### TASK TO COMPLETE
Beneath this task is a listing; retype all of it exactly.

### SUPPLIED MATERIAL
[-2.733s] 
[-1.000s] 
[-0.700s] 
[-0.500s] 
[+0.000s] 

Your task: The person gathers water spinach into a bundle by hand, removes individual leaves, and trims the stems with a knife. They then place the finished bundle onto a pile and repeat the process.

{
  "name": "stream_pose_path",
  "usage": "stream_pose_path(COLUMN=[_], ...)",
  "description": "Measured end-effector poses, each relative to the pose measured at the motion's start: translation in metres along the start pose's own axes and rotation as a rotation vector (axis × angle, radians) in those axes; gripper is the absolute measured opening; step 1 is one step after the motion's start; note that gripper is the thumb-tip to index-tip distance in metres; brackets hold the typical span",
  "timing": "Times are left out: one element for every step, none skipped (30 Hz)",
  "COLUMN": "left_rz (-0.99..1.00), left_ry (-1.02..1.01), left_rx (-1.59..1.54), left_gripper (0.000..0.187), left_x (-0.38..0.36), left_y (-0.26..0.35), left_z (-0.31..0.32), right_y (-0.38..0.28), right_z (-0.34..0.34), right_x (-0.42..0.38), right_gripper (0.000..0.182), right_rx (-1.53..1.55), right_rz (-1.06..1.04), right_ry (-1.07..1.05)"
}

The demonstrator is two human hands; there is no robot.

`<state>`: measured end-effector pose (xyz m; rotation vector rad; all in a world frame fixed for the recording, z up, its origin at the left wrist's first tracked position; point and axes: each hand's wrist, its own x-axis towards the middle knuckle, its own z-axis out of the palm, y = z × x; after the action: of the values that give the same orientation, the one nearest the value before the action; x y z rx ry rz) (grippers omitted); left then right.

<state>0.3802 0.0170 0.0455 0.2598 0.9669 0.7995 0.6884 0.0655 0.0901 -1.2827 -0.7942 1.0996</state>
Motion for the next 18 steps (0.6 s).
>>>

### RESULT OF THIS EXERCISE
[-2.733s] 
[-1.000s] 
[-0.700s] 
[-0.500s] 
[+0.000s] 

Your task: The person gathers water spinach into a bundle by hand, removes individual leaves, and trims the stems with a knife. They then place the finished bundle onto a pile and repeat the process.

{
  "name": "stream_pose_path",
  "usage": "stream_pose_path(COLUMN=[_], ...)",
  "description": "Measured end-effector poses, each relative to the pose measured at the motion's start: translation in metres along the start pose's own axes and rotation as a rotation vector (axis × angle, radians) in those axes; gripper is the absolute measured opening; step 1 is one step after the motion's start; note that gripper is the thumb-tip to index-tip distance in metres; brackets hold the typical span",
  "timing": "Times are left out: one element for every step, none skipped (30 Hz)",
  "COLUMN": "left_rz (-0.99..1.00), left_ry (-1.02..1.01), left_rx (-1.59..1.54), left_gripper (0.000..0.187), left_x (-0.38..0.36), left_y (-0.26..0.35), left_z (-0.31..0.32), right_y (-0.38..0.28), right_z (-0.34..0.34), right_x (-0.42..0.38), right_gripper (0.000..0.182), right_rx (-1.53..1.55), right_rz (-1.06..1.04), right_ry (-1.07..1.05)"
}

The demonstrator is two human hands; there is no robot.

`<state>`: measured end-effector pose (xyz m; rotation vector rad; all in a world frame fixed for the recording, z up, its origin at the left wrist's first tracked position; point and axes: each hand's wrist, its own x-axis towards the middle knuckle, its own z-axis out of the palm, y = z × x; after the action: of the values that give the same orientation, the one nearest the value before the action; x y z rx ry rz) (grippers omitted); left then right.

<state>0.3802 0.0170 0.0455 0.2598 0.9669 0.7995 0.6884 0.0655 0.0901 -1.2827 -0.7942 1.0996</state>
Motion for the next 18 steps (0.6 s).
>>>

The output is finished, and nothing else is needed.